Please write out word for word the opening lines of the material, including the line with "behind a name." as the last.

Top of Supplied information

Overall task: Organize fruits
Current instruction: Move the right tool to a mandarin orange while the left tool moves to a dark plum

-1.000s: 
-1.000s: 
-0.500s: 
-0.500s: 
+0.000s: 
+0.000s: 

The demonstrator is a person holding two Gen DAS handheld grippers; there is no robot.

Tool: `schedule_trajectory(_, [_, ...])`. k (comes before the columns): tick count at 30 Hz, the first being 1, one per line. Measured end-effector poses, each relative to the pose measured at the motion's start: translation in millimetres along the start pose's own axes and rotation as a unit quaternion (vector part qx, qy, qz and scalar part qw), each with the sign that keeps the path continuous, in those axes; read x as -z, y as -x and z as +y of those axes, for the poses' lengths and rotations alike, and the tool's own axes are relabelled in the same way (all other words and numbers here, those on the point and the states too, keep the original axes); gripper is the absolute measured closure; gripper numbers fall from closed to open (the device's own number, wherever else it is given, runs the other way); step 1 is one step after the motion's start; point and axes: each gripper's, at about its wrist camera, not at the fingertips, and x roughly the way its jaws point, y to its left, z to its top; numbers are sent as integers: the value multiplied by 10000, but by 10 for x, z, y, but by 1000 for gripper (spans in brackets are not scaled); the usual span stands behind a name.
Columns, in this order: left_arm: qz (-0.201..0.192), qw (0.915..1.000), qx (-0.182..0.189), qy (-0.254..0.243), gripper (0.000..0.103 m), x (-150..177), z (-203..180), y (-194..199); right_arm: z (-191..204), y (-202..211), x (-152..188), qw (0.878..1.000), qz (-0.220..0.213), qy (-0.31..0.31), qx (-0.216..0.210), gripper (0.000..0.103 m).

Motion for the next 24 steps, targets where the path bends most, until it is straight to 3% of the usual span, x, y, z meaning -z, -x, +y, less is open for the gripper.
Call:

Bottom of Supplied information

Exercise solution -
Overall task: Organize fruits
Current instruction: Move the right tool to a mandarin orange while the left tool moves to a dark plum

-1.000s: 
-1.000s: 
-0.500s: 
-0.500s: 
+0.000s: 
+0.000s: 

The demonstrator is a person holding two Gen DAS handheld grippers; there is no robot.

Tool: `schedule_trajectory(_, [_, ...])`. k (comes before the columns): tick count at 30 Hz, the first being 1, one per line. Measured end-effector poses, each relative to the pose measured at the motion's start: translation in millimetres along the start pose's own axes and rotation as a unit quaternion (vector part qx, qy, qz and scalar part qw), each with the sign that keeps the path continuous, in those axes; read x as -z, y as -x and z as +y of those axes, for the poses' lengths and rotations alike, and the tool's own axes are relabelled in the same way (all other words and numbers here, those on the point and the states too, keep the original axes); gripper is the absolute measured closure; gripper numbers fall from closed to open (the device's own number, wherever else it is given, runs the other way); step 1 is one step after the motion's start; point and axes: each gripper's, at about its wrist camera, not at the fingertips, and x roughly the way its jaws point, y to its left, z to its top; numbers are sent as integers: the value multiplied by 10000, but by 10 for x, z, y, but by 1000 for gripper (spans in brackets are not scaled); the usual span stands behind a name.

Nothing remains open in this exercise.